** Task to carry out **
In your reply, print every line of the listing exactly and omit all images.

** Data for this exercise **
- Opening Delimiter -
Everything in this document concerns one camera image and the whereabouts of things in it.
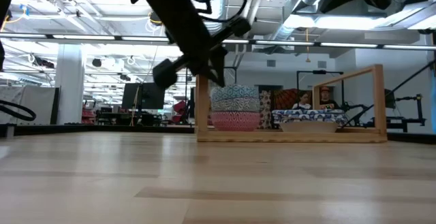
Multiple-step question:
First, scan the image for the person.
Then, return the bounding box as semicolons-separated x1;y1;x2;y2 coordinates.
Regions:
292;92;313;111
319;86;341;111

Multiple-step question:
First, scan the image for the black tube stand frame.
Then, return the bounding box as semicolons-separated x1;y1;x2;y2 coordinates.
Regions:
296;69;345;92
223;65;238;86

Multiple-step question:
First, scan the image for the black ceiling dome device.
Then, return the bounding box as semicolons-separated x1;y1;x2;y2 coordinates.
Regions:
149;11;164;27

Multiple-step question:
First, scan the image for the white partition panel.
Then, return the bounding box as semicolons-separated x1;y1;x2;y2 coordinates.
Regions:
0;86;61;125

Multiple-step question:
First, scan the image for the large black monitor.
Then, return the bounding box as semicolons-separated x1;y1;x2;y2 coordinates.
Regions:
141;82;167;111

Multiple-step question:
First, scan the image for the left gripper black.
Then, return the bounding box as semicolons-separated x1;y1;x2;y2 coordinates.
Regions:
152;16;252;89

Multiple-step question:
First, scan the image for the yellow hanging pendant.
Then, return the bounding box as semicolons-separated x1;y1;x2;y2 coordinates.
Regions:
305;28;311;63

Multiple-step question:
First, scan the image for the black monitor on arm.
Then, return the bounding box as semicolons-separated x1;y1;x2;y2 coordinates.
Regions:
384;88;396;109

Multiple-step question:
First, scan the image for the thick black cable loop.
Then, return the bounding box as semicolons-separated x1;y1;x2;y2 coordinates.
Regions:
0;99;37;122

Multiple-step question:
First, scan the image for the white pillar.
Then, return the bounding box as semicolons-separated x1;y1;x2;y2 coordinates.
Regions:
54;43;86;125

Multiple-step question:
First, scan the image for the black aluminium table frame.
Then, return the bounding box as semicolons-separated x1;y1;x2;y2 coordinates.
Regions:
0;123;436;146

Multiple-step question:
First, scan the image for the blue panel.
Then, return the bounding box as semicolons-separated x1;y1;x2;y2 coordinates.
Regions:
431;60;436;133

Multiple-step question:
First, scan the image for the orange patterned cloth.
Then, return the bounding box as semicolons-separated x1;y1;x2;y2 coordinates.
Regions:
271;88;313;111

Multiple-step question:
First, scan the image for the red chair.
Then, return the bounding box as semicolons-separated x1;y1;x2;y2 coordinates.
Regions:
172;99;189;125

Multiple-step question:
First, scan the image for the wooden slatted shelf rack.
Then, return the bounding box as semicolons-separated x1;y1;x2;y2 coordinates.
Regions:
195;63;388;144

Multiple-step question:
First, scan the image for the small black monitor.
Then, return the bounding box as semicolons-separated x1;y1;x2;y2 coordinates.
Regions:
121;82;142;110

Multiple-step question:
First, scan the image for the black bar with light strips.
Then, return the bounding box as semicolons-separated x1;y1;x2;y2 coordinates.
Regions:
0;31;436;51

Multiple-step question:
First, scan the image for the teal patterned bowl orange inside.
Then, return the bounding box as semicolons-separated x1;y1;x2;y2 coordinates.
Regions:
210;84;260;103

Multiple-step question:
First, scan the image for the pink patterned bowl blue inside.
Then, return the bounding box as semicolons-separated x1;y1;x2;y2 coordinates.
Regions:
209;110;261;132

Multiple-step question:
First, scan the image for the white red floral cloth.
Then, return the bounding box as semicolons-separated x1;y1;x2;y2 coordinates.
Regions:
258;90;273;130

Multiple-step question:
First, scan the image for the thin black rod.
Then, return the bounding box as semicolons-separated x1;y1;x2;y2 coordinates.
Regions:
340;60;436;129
- Closing Delimiter -
** Written answer **
Everything in this document concerns one camera image and the whereabouts of things in it.
Multiple-step question:
First, scan the image for the person.
Then, return the bounding box as semicolons-separated x1;y1;x2;y2 coordinates.
Regions:
292;92;313;111
319;86;341;111

Multiple-step question:
First, scan the image for the black tube stand frame.
Then, return the bounding box as semicolons-separated x1;y1;x2;y2 coordinates.
Regions:
296;69;345;92
223;65;238;86

Multiple-step question:
First, scan the image for the black ceiling dome device.
Then, return the bounding box as semicolons-separated x1;y1;x2;y2 coordinates.
Regions:
149;11;164;27

Multiple-step question:
First, scan the image for the white partition panel.
Then, return the bounding box as semicolons-separated x1;y1;x2;y2 coordinates.
Regions:
0;86;61;125

Multiple-step question:
First, scan the image for the large black monitor.
Then, return the bounding box as semicolons-separated x1;y1;x2;y2 coordinates.
Regions:
141;82;167;111

Multiple-step question:
First, scan the image for the left gripper black.
Then, return the bounding box as semicolons-separated x1;y1;x2;y2 coordinates.
Regions:
152;16;252;89

Multiple-step question:
First, scan the image for the yellow hanging pendant.
Then, return the bounding box as semicolons-separated x1;y1;x2;y2 coordinates.
Regions:
305;28;311;63

Multiple-step question:
First, scan the image for the black monitor on arm.
Then, return the bounding box as semicolons-separated x1;y1;x2;y2 coordinates.
Regions:
384;88;396;109

Multiple-step question:
First, scan the image for the thick black cable loop.
Then, return the bounding box as semicolons-separated x1;y1;x2;y2 coordinates.
Regions:
0;99;37;122

Multiple-step question:
First, scan the image for the white pillar.
Then, return the bounding box as semicolons-separated x1;y1;x2;y2 coordinates.
Regions:
54;43;86;125

Multiple-step question:
First, scan the image for the black aluminium table frame.
Then, return the bounding box as semicolons-separated x1;y1;x2;y2 coordinates.
Regions:
0;123;436;146

Multiple-step question:
First, scan the image for the blue panel.
Then, return the bounding box as semicolons-separated x1;y1;x2;y2 coordinates.
Regions:
431;60;436;133

Multiple-step question:
First, scan the image for the orange patterned cloth.
Then, return the bounding box as semicolons-separated x1;y1;x2;y2 coordinates.
Regions:
271;88;313;111

Multiple-step question:
First, scan the image for the red chair.
Then, return the bounding box as semicolons-separated x1;y1;x2;y2 coordinates.
Regions:
172;99;189;125

Multiple-step question:
First, scan the image for the wooden slatted shelf rack.
Then, return the bounding box as semicolons-separated x1;y1;x2;y2 coordinates.
Regions:
195;63;388;144

Multiple-step question:
First, scan the image for the small black monitor.
Then, return the bounding box as semicolons-separated x1;y1;x2;y2 coordinates.
Regions:
121;82;142;110

Multiple-step question:
First, scan the image for the black bar with light strips.
Then, return the bounding box as semicolons-separated x1;y1;x2;y2 coordinates.
Regions:
0;31;436;51

Multiple-step question:
First, scan the image for the teal patterned bowl orange inside.
Then, return the bounding box as semicolons-separated x1;y1;x2;y2 coordinates.
Regions:
210;84;260;103

Multiple-step question:
First, scan the image for the pink patterned bowl blue inside.
Then, return the bounding box as semicolons-separated x1;y1;x2;y2 coordinates.
Regions:
209;110;261;132

Multiple-step question:
First, scan the image for the white red floral cloth.
Then, return the bounding box as semicolons-separated x1;y1;x2;y2 coordinates.
Regions:
258;90;273;130

Multiple-step question:
First, scan the image for the thin black rod.
Then, return the bounding box as semicolons-separated x1;y1;x2;y2 coordinates.
Regions:
340;60;436;129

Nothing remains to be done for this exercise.